Contemporaries recognized the extent to which Edgeworth’s view of education and children’s fiction allied itself with enlightenment and enquiry, and some expressed disquiet at this. For Sarah Trimmer, the secularism of Edgeworth’s The Parent’s Assistant, her first book for children, undermined its usefulness. Many of the stories, Trimmer felt, neglected opportunities to offer religious education to their readers, or to inculcate the obedience and unquestioning attitudes Trimmer thought fit. Edgeworth’s ‘Old Poz’, in which a cantankerous, but good-hearted old magistrate is gently mocked by his daughter, is interpreted by Trimmer as actively subversive, a satire on established state authority.
We can claim Edgeworth as the inventor of what we now call young adult (YA) fiction: in the years when Edgeworth was writing The Parent’s Assistant stories, there were at least two children in the family aged between ten and thirteen, so the idea of writing for older children and adolescents naturally suggested itself. In 1801 she published Moral Tales, a collection of stories for teenagers, often featuring troubled or rebellious teenaged heroes and heroines in search of an authentic individual identity.
Edgeworth’s writing for children and young adults has serious purposes, but it is never unimaginative, and is often infused with humour. But above all, it shows her respect and genuine identification with young people.
Though born in England and a regular visitor to Britain and the continent, Maria Edgeworth lived out her years in the town that bears her family name. Her biographer, Marilyn Butler, described the Irish tales as ‘grounded in the history and topography of her native Longford’. But the Edgeworths were beneficiaries of the seventeenth-century revolution in land ownership and the family relationship with the place was a colonial one. The author’s ‘new English’ ancestor Francis Edgeworth came to Ireland about 1585 and practiced law in Dublin before being granted over six hundred acres of land in Mostrim in 1619.

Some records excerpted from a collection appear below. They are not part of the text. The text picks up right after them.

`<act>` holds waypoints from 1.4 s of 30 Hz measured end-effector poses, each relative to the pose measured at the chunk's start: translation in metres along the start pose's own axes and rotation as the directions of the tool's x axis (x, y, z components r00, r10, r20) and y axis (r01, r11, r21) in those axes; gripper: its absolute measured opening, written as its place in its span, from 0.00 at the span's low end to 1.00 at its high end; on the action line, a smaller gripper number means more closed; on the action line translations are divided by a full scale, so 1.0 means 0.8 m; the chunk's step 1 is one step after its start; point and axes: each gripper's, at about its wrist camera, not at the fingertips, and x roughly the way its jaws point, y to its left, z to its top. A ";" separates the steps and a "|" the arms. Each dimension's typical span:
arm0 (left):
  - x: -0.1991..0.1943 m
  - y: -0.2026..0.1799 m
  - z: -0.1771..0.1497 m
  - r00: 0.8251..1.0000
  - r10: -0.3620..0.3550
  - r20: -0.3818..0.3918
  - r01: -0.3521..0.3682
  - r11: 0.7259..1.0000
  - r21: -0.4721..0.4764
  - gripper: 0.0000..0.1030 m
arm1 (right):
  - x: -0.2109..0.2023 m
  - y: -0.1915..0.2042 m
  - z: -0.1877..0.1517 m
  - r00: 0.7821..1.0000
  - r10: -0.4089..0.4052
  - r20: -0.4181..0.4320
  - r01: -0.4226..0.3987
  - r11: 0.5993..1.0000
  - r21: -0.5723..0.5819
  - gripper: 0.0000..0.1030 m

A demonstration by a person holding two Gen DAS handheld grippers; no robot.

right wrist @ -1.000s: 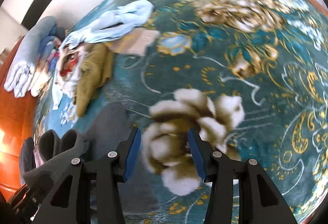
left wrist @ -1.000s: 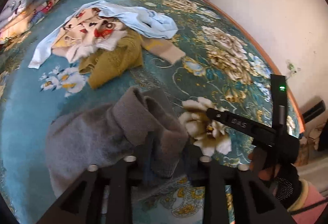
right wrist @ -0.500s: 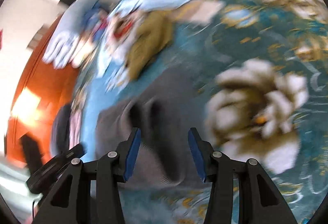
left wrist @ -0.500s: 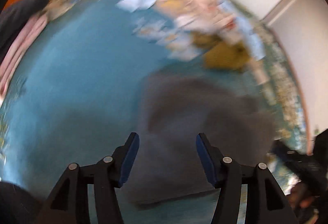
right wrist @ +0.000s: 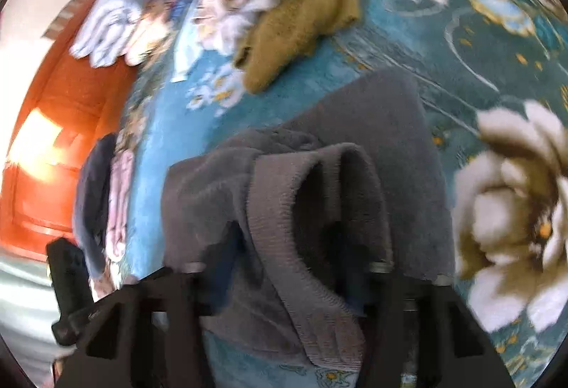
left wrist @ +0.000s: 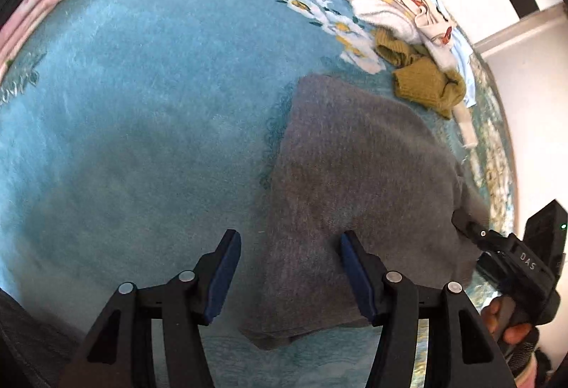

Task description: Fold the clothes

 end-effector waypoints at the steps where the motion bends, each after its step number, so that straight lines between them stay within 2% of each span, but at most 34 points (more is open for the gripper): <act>1: 0.000 -0.002 0.000 1.000 -0.017 0.000 0.017 1.000 0.006 0.60 | -0.006 0.003 0.000 1.000 0.018 0.011 -0.018 1.000 0.004 0.21; 2: -0.001 -0.004 0.001 0.999 -0.034 0.001 0.034 0.999 0.013 0.60 | -0.017 0.010 0.000 0.999 0.041 0.036 -0.041 0.999 -0.010 0.04; 4: -0.002 -0.011 -0.001 0.997 -0.078 -0.005 0.078 0.996 0.037 0.60 | -0.047 0.029 0.003 0.992 0.078 0.102 -0.071 0.995 -0.066 0.04; 6: -0.004 -0.022 -0.005 0.992 -0.128 -0.016 0.129 0.989 0.073 0.60 | -0.077 0.051 0.007 0.983 0.085 0.164 -0.060 0.987 -0.149 0.04; 9: -0.005 -0.037 -0.010 0.992 -0.124 -0.025 0.126 0.983 0.130 0.60 | -0.101 0.058 0.014 0.978 0.057 0.202 -0.020 0.983 -0.181 0.04; 11: 0.002 -0.038 -0.010 0.995 -0.084 -0.045 0.090 0.987 0.132 0.60 | -0.094 0.044 0.015 0.985 0.013 0.174 0.016 0.986 -0.163 0.05; 13: 0.013 -0.031 -0.009 0.996 -0.049 -0.078 0.056 0.993 0.101 0.60 | -0.066 0.025 0.016 0.992 -0.064 0.109 0.079 0.988 -0.132 0.07; 15: 0.018 -0.020 -0.009 0.994 -0.058 -0.098 0.063 0.997 0.053 0.61 | -0.034 0.006 0.008 0.990 -0.135 0.037 0.138 0.986 -0.092 0.10; 18: 0.016 -0.012 -0.007 0.993 -0.074 -0.092 0.076 0.997 0.021 0.61 | -0.035 -0.002 0.001 0.992 -0.112 0.048 0.115 0.992 -0.049 0.14; 20: 0.007 -0.013 -0.007 0.995 -0.078 -0.061 0.079 0.997 0.024 0.61 | -0.046 0.001 0.003 0.991 -0.116 0.061 0.119 0.991 -0.063 0.27; 21: -0.003 -0.013 -0.005 0.996 -0.086 -0.023 0.087 0.996 0.025 0.61 | -0.055 0.005 0.005 0.989 -0.127 0.075 0.133 0.988 -0.080 0.30; 25: -0.036 -0.015 0.007 0.983 -0.144 0.112 0.143 0.990 0.021 0.60 | -0.104 0.028 0.011 0.970 -0.167 0.174 0.194 0.970 -0.150 0.31; 28: -0.046 -0.038 0.005 0.970 -0.200 0.138 0.188 0.978 0.096 0.60 | -0.102 0.055 0.009 0.971 -0.163 0.176 0.203 0.950 -0.237 0.32; 30: -0.043 -0.060 -0.006 0.973 -0.197 0.116 0.175 0.968 0.180 0.60 | -0.082 0.076 -0.004 0.982 -0.148 0.114 0.177 0.931 -0.318 0.32; 32: -0.032 -0.073 -0.018 0.986 -0.148 0.077 0.125 0.962 0.243 0.60 | -0.059 0.090 -0.019 0.990 -0.131 0.049 0.140 0.908 -0.394 0.32; 34: -0.014 -0.074 -0.025 0.996 -0.090 0.018 0.082 0.961 0.265 0.60 | -0.043 0.087 -0.022 0.986 -0.161 0.041 0.163 0.899 -0.407 0.32; 36: 0.009 -0.070 -0.021 0.998 -0.052 -0.047 0.062 0.968 0.243 0.60 | -0.033 0.064 -0.016 0.978 -0.202 0.047 0.206 0.917 -0.341 0.32; 38: 0.024 -0.059 -0.016 0.994 -0.056 -0.093 0.074 0.977 0.199 0.60 | -0.021 0.038 -0.011 0.974 -0.224 0.032 0.224 0.934 -0.280 0.31; 40: 0.027 -0.049 -0.013 0.990 -0.083 -0.111 0.100 0.983 0.152 0.60 | -0.003 0.018 -0.009 0.973 -0.229 -0.011 0.220 0.946 -0.239 0.31; 42: 0.016 -0.040 -0.012 0.985 -0.143 -0.091 0.153 0.982 0.113 0.60 | 0.001 0.022 -0.009 0.971 -0.241 -0.006 0.232 0.942 -0.241 0.31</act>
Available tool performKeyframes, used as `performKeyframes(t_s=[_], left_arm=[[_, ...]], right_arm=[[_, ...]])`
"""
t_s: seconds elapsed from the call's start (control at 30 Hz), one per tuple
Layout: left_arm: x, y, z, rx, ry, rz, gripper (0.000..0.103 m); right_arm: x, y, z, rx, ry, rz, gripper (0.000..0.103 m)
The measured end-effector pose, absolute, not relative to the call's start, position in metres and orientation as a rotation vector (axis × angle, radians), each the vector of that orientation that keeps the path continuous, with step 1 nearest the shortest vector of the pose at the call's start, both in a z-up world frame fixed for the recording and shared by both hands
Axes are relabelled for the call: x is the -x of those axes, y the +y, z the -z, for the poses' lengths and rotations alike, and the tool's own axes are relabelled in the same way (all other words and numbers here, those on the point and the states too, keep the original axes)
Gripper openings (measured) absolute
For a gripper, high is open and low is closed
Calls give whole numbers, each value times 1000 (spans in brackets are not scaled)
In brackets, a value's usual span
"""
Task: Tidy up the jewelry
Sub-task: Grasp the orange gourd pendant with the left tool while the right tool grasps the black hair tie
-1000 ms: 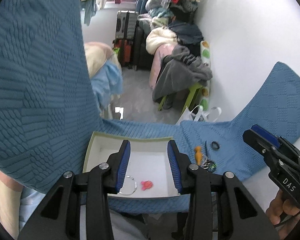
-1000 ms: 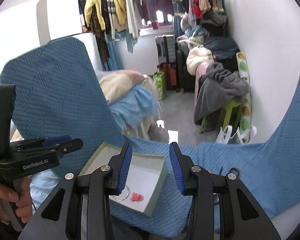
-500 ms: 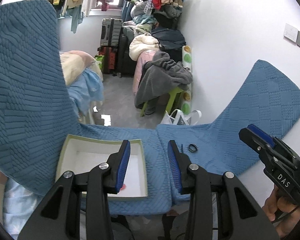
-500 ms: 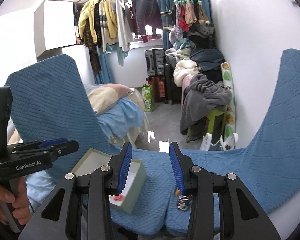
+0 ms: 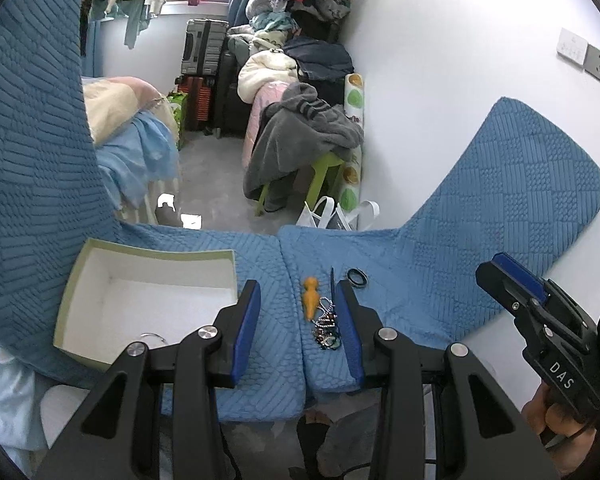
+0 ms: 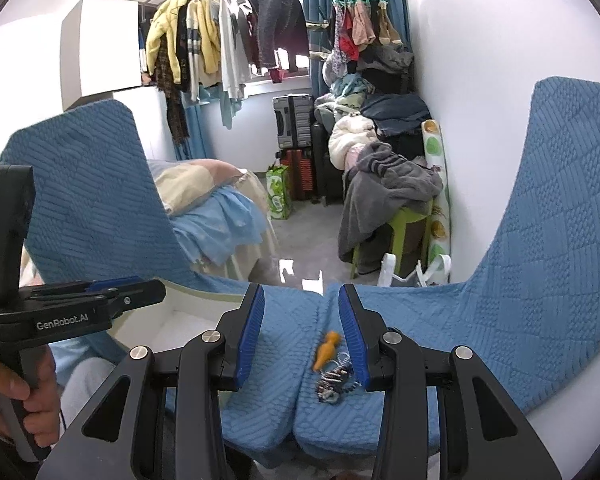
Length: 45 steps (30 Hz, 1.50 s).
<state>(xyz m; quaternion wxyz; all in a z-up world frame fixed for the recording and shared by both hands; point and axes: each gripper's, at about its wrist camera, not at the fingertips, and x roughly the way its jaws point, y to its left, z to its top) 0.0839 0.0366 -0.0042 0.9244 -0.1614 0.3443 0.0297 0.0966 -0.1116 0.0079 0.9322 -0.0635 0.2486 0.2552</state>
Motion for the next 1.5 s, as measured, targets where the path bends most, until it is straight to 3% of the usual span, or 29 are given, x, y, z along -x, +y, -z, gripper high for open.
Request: performKeyframes(t_s=[0.43,0.9,1.13,1.5], left_arm=[[-92,9,32,336,733,-27,40],[-123,-4,82,310,777,-16,39],[-160,2,112,361,821,15,39],[-220,-3,165,388,935,81,37]], right_arm=[[-96,-149,28,116,543,-471,37],[-127,-161,113,117,633,-435,36],[-155,-156,139,144,648,-441,31],[-214,-156,183,41,836,-508,23]])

The town was renamed for the family, though its older identity survived. In a letter from 1838, the Gaelic scholar and employee of the Ordnance Survey, John O’Donovan recorded a meeting with ‘Miss Edgeworth — the Patroness of Edgeworthstown’, sounding disapproving as he noted that
I find no authority for calling this place by the name of Edgeworthstown but one, and this has no weight with me. On Petty’s Map there is neither town nor parish of the name Edgeworthstown, but the Parish and Church of Mastrim are shewn. The People know well that Mastrim is the name of the Parish, and Edziertstown the name of the town. We must adopt Mastrim, unless we wish to be laughed at.
Letters containing Information relative to the Antiquities of the County of Longford, collected during the Ordnance Survey in 1838 (Royal Irish Academy, 1927), p. 30.
Such tensions between Gaelic and colonial forms of land and allegiance were to prove an important influence on Edgeworth’s writing. The Irish novels all reflect upon the spread west of Anglo-Ireland from the Pale. In Ormond (1817), she imagined the Shannon as a kind of cultural frontier and charted the ways in which a colonial society had begun to stretch its thin topography over a densely layered older landscape. The advance of English and an associated rise in literacy in that language, the building of roads and canals and the spread of cattle grazing are all part of what she witnessed and wrote about. In the novels, these developments are never presented as a matter of inevitable adjustment or improvement, but rather imagined alongside poverty, hunger, violence and disease. Themselves part of a changing society, Edgeworth’s Irish novels represent key transitions in pre-Famine Ireland and bear witness to a turbulent, unfolding world.